Delta accumulates too, and advanced composition adds its own. It is easy to watch epsilon and forget delta, but delta sums under sequential composition and advanced composition introduces an additional slack term δ\delta' beyond the sum of per-release deltas. A program that gates only on epsilon can satisfy the epsilon ceiling while the composed delta drifts above its own limit, weakening the failure-probability side of the guarantee. Gate on both, and if you use advanced composition account for the extra δ\delta' explicitly.

Re-releasing a corrected dataset. Publishing a fixed version of a release over the same source is a new release, not a replacement — the adversary saw both. Deleting the buggy release from the ledger does not un-observe it. Mark superseded releases as still-spent rather than removing them, so the composed total reflects everything an adversary could have downloaded, including the version you wish you had never shipped.

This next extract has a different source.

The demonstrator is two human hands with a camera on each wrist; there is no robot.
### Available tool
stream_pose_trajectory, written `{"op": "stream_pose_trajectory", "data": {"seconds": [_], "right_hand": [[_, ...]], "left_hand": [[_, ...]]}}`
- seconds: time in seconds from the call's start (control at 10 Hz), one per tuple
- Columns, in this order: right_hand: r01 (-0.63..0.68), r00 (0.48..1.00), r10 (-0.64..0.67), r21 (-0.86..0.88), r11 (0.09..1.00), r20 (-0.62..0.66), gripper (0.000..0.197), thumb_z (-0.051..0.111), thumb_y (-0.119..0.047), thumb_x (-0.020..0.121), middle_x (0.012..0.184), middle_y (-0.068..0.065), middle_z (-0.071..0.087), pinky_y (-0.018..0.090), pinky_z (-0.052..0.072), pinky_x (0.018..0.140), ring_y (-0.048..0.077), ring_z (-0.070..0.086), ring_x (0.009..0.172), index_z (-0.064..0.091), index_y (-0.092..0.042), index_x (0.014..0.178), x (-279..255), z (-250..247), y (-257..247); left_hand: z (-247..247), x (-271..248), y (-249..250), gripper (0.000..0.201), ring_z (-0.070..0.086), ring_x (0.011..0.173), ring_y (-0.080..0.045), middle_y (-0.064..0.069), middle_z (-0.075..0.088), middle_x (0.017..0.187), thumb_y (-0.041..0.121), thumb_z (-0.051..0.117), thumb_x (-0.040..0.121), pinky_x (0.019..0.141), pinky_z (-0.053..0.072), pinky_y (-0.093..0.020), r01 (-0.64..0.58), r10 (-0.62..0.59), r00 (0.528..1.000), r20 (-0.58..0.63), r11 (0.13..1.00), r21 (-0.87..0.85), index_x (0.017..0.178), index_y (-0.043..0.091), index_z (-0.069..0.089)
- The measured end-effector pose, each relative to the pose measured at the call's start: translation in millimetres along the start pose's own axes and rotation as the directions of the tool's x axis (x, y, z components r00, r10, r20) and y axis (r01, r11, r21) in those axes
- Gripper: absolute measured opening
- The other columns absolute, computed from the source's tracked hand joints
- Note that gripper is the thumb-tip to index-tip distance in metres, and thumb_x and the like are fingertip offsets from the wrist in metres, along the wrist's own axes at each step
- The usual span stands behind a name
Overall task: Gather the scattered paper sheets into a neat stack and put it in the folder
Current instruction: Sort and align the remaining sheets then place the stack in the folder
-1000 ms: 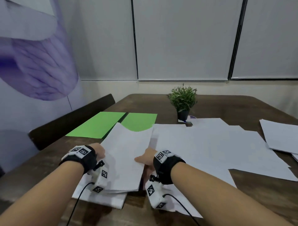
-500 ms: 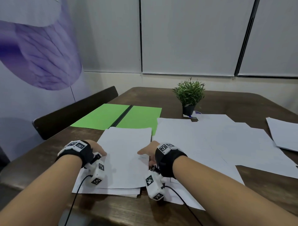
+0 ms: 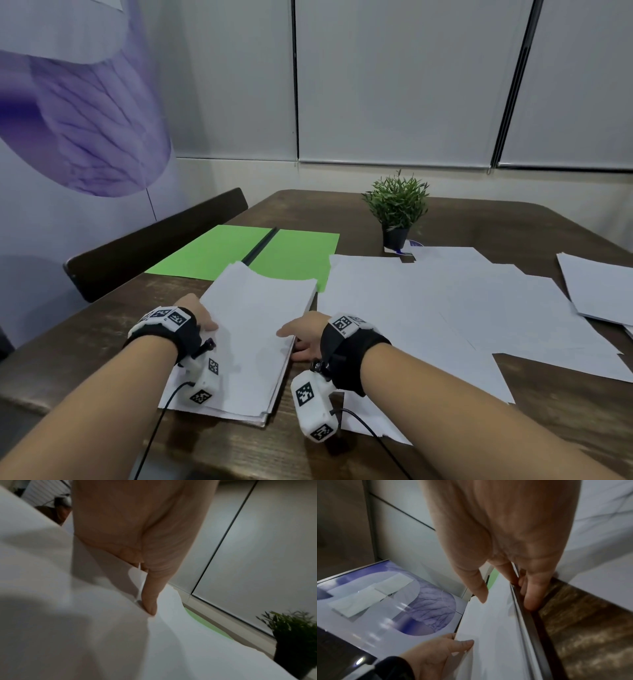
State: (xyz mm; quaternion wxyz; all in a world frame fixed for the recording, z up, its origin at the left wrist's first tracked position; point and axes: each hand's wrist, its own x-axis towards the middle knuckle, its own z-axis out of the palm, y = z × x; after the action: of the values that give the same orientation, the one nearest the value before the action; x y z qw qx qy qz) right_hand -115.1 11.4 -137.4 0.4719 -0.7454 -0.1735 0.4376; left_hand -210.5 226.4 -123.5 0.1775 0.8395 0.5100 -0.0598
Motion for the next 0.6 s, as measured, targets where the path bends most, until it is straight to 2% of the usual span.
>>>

Frequently Asked Questions

Why does releasing over the same source repeatedly cost more privacy?
Because an adversary sees every release, and the guarantee that governs them is the composition of all the mechanisms, not any single one. Under basic sequential composition the epsilons add, so ten releases at epsilon 0.5 each compose to epsilon 5.0. Any single release can look well within budget while the composed total has already exceeded the lifetime ceiling.
When can I use parallel composition to avoid summing epsilons?
Only when the releases touch strictly disjoint partitions of the source, so no record appears in more than one partition. Then the composed cost is the maximum epsilon across partitions rather than the sum. Verify the partitions are genuinely non-overlapping first: bounding boxes that share a boundary, or antimeridian-spanning regions, quietly double-count boundary-crossing records and break the max rule.
Does deleting a buggy release from the ledger recover its budget?
No. If the release was ever published, an adversary may have observed it, so its privacy cost is permanent regardless of what your ledger says afterward. Publishing a corrected version is an additional release whose cost composes with the original, not a replacement. Mark superseded releases as still-spent so the composed total reflects everything that was ever downloadable.
Should the CI gate track delta as well as epsilon?
Yes. Delta sums under sequential composition just as epsilon does, and advanced composition adds a further slack term beyond the sum of per-release deltas. A gate that watches only epsilon can pass while the composed delta drifts above its own ceiling, weakening the failure-probability side of the guarantee. Gate on both budgets and account for the extra delta term whenever you rely on advanced composition.